HOMENAJE – «Fuimos arrestados mamá y yo el 16 de julio de 1942. Mamá en ese momento abrió las ventanas que daban a la calle y gritó en idish y en francés: “Nos están llevando, judíos escóndanse”.» «En el Velódromo de Invierno […] estuvimos, en un libro dice que el primer día creo, como 12.000 personas. En pleno verano, se pueden imaginar lo que es, lo que era.» «Yo lloré, por supuesto, lloré todo lo que podía llorar y mamá me rechazó, me dijo: “Te vas a quedar acá”. Yo quería seguirla; no, no y no. Finalmente ella se fue…» «Al cabo de la guerra quedaron solamente cinco personas de esas 1.015 personas que llegaron ese día a Auschwitz, entre ellos mi mamá.»
En esta emotiva entrega de Con voz propia, nuestro querido y recordado colaborador Rodolfo Kligman Z”L conversa en Buenos Aires con Enrique, un ciudadano francés de origen polaco que sobrevivió a uno de los episodios más oscuros de la ocupación nazi en Francia: la Redada del Velódromo de Invierno en julio de 1942. A través de un desgarrador testimonio en primera persona, Enrique (quiso mantener en el anonimato su apellido) rememora los angustiosos momentos de su detención junto a su madre, el ingenioso escape de su padre y el drama vivido dentro del velódromo. Una historia de horror y supervivencia que cobró una dimensión aún más profunda tras el hallazgo fortuito, más de sesenta años después, de la última carta desesperada que su madre escribió antes de ser deportada a Auschwitz.

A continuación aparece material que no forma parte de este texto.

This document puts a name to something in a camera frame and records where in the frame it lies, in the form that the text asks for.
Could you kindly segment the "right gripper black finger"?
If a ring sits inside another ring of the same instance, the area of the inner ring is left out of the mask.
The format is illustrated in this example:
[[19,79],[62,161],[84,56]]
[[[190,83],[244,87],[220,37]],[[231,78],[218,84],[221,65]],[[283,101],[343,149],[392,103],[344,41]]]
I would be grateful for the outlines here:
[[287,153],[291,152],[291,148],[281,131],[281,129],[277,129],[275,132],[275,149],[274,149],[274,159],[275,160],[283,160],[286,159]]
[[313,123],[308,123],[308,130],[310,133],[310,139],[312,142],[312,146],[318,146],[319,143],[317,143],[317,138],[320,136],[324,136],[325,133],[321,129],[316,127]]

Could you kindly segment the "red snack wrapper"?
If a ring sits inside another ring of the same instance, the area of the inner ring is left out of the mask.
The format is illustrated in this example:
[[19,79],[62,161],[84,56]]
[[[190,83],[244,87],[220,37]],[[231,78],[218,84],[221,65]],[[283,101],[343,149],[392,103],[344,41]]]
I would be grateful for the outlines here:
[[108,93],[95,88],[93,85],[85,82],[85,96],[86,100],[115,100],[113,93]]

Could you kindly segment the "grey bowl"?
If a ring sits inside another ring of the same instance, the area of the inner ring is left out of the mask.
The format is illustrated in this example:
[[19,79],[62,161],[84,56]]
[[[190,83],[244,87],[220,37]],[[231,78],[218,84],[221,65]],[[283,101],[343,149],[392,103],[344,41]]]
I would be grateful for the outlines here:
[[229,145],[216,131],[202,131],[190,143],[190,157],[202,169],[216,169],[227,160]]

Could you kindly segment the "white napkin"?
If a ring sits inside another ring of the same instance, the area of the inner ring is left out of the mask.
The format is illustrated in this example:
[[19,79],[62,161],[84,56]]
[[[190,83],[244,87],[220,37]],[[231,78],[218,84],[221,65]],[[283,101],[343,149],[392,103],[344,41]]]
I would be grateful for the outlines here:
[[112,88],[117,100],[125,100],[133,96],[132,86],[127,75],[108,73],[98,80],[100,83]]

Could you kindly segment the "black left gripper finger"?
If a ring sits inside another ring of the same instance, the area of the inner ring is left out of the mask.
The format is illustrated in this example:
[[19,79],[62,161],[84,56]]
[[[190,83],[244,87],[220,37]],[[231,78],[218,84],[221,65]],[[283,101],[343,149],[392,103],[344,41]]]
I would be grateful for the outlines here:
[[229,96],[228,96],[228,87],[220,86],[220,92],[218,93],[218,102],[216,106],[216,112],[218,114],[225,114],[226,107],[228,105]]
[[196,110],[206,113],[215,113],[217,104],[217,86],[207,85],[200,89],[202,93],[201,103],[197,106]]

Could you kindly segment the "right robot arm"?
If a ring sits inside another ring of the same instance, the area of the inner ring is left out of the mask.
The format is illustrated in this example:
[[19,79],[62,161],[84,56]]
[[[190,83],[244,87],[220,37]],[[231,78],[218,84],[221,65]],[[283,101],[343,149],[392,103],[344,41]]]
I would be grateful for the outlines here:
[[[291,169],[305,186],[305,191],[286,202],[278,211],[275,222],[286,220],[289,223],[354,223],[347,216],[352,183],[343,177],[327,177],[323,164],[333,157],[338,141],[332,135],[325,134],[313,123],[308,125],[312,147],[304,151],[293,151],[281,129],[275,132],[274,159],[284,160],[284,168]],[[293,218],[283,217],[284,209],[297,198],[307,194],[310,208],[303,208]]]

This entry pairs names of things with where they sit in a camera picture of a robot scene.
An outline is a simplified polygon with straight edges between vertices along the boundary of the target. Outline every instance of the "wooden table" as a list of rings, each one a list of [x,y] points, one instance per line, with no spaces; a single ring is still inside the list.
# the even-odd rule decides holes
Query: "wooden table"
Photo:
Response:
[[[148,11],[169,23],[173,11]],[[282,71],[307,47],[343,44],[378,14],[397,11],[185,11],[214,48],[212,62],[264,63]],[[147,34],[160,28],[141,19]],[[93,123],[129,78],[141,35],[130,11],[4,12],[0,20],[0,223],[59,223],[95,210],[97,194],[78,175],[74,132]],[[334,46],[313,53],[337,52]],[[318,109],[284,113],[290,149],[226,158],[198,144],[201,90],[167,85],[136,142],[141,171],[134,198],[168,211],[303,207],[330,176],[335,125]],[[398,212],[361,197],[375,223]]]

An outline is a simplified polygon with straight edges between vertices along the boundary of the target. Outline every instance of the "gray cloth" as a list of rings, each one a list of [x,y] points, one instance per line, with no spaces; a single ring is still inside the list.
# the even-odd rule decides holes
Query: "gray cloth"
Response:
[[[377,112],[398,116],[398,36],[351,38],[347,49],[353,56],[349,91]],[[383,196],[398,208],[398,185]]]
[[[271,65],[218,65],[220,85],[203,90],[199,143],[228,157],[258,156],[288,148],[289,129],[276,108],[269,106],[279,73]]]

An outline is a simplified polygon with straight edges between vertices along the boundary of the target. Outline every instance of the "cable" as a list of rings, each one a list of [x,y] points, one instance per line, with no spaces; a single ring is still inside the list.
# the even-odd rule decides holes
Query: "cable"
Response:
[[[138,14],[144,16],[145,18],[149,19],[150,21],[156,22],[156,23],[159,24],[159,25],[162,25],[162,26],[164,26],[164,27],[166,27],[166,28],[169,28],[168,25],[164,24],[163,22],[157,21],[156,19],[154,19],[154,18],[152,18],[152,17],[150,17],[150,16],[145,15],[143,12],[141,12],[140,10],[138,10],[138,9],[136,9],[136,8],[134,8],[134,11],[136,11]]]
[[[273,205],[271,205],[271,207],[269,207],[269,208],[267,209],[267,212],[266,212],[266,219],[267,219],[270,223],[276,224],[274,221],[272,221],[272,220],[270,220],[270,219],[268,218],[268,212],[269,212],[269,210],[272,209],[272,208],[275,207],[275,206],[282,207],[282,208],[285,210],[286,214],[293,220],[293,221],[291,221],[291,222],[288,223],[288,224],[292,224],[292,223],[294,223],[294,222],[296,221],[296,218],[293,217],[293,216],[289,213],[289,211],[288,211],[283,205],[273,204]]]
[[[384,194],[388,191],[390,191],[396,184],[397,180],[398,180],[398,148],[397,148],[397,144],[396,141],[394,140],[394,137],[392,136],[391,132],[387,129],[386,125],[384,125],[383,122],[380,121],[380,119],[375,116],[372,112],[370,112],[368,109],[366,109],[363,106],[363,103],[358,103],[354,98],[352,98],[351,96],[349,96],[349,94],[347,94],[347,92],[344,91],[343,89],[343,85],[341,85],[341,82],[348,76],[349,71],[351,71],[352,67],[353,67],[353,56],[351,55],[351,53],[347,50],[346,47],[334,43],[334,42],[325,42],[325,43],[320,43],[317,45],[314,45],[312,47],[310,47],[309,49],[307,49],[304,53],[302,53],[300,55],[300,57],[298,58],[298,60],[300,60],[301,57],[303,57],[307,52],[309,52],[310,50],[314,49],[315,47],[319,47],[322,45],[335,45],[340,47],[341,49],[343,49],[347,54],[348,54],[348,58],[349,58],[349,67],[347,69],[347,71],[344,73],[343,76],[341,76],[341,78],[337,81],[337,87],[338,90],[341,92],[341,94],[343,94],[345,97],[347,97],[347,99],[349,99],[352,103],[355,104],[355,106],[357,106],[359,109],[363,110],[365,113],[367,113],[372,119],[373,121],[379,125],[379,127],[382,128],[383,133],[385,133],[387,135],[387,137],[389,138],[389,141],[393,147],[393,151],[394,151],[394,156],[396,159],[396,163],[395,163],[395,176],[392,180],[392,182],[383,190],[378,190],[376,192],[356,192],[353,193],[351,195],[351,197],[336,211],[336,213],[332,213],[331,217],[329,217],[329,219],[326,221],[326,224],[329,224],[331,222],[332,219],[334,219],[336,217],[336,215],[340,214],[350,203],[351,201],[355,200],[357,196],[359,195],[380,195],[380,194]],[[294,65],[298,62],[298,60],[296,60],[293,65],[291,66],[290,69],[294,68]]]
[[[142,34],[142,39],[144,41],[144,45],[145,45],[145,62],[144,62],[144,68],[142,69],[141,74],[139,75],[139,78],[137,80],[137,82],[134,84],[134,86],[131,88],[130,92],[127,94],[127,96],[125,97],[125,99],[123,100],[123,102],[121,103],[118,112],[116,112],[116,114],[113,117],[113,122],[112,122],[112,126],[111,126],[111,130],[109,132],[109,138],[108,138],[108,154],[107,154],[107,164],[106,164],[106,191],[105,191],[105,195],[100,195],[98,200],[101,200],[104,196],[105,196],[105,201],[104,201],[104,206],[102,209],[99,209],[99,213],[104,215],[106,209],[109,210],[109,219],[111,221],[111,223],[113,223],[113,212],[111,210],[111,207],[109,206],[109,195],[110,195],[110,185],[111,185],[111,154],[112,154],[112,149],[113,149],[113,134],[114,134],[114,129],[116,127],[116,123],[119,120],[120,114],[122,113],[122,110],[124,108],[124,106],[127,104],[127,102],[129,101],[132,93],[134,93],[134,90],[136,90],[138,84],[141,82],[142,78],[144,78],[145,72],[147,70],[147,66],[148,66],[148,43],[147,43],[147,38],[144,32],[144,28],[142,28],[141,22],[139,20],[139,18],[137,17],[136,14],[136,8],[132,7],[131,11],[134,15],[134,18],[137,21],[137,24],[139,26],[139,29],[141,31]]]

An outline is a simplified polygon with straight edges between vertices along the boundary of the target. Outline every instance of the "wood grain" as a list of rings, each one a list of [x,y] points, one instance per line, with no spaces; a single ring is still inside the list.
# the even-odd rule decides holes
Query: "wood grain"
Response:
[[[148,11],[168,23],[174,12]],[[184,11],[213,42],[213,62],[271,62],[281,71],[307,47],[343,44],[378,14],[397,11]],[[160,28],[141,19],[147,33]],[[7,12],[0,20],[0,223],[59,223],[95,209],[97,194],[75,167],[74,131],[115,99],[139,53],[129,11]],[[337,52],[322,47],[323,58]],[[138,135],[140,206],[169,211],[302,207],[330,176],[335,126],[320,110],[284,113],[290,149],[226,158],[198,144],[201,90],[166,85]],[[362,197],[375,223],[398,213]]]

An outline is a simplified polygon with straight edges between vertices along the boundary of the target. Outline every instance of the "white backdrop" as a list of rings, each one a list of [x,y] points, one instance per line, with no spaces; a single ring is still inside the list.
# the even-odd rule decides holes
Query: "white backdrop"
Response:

Reponemos este programa en homenaje a todas las víctimas de la razzia del Velódromo de Invierno en París.
La razzia del Velódromo de Invierno, conocida en francés como la Rafle du Vél d’Hiv, fue una operación de detención masiva llevada a cabo los días 16 y 17 de julio de 1942 en París por la policía francesa bajo órdenes de la Alemania nazi ocupante. En apenas dos días, más de 13.000 judíos —entre ellos cerca de 4.000 niños— fueron arrestados en sus hogares y hacinados en el Velódromo de Invierno, un pabellón deportivo cubierto de la capital francesa, donde permanecieron días en condiciones infrahumanas, sin agua, comida ni asistencia sanitaria suficientes, antes de ser trasladados a los campos de Drancy, Beaune-la-Rolande y Pithiviers y, desde allí, deportados a Auschwitz-Birkenau, donde la gran mayoría fue asesinada. Lo que hace de esta razzia un episodio particularmente doloroso en la historia francesa es que no fue ejecutada por los alemanes directamente, sino por la propia gendarmería y policía francesa, un hecho que Francia tardó décadas en reconocer oficialmente: no fue hasta 1995 cuando el presidente Jacques Chirac asumió públicamente la responsabilidad del Estado francés en aquella deportación.